Create/truncate backing storage. scope may be null for layouts that don’t spawn internal coroutines; padded-striped requires a non-null scope that outlives close().

virtual coro::CoroTask<int> write_header(ByteView data) = 0

Prologue, written before any worker chunk.

virtual coro::CoroTask<int> write_chunk(std::size_t worker_idx, ByteView data) = 0

Striped: placed at an atomic offset. Sharded: appended to shard N.

virtual coro::CoroTask<int> write_footer(ByteView data) = 0

Epilogue, written after all workers drain.

virtual coro::CoroTask<int> close() = 0
virtual std::vector<std::string> output_paths() const = 0

One entry for striped; N entries (read order) for sharded.

inline virtual std::span<const MemberSpan> member_layout() const

Member offsets recorded by write_chunk, sorted by ascending offset. Returned span is owned by the writer; valid until destruction. Must be called after close() (no concurrent writes). Empty for layouts that don’t expose member boundaries.

inline virtual std::optional<MemberSpan> last_member(std::size_t) const

Span of the most recent write_chunk(worker_idx, ...) call on this worker. Caller must invoke immediately after co_await write_chunk() returns; subsequent calls overwrite. For sharded layouts the offset is shard-local; remap with shard_base_offsets() after close.
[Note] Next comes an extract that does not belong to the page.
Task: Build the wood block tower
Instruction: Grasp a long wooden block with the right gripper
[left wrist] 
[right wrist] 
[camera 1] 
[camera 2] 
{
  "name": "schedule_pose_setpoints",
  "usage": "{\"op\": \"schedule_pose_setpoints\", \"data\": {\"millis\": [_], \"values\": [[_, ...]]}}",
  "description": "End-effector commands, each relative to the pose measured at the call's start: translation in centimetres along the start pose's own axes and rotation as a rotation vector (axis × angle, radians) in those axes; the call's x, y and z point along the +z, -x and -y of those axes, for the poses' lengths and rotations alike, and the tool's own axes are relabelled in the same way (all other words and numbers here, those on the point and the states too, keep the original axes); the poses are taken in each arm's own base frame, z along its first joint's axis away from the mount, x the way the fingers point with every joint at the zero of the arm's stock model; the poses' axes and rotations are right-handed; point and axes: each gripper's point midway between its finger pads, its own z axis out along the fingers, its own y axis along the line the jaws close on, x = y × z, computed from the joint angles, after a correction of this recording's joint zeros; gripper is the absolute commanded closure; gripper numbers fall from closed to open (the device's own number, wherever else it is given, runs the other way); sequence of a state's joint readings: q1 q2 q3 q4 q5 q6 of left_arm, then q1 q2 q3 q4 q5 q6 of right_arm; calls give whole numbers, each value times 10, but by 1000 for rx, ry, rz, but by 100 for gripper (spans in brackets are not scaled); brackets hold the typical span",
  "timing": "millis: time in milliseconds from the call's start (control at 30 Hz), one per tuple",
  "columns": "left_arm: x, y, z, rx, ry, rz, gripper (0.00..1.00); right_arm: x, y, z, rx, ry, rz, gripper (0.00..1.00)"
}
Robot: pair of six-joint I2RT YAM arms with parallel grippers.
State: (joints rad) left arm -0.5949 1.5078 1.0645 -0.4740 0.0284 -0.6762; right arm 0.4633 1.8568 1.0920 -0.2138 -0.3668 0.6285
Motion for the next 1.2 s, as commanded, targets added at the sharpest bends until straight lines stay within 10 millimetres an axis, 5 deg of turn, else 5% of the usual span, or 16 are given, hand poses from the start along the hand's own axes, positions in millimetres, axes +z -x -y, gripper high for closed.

inline virtual std::vector<std::uint64_t> shard_base_offsets() const

Per-worker base offset to add to a shard-local MemberSpan.offset to get the merged-file offset. Empty by default (no remap needed for single-stream layouts). Call after close().

struct MemberSpan

Per-write_chunk layout entry: byte offset + length of one independently decompressable gzip member (or raw chunk for non-gzip layouts).

Public Members

std::uint64_t offset
std::uint64_t length
struct WriterConfig

Public Members

FileLayout layout = FileLayout::STRIPED
std::size_t stripe_size = 0
bool gzip = false
struct WriterSizing

Public Members

std::size_t num_workers
std::size_t flush_threshold
std::size_t buffer_capacity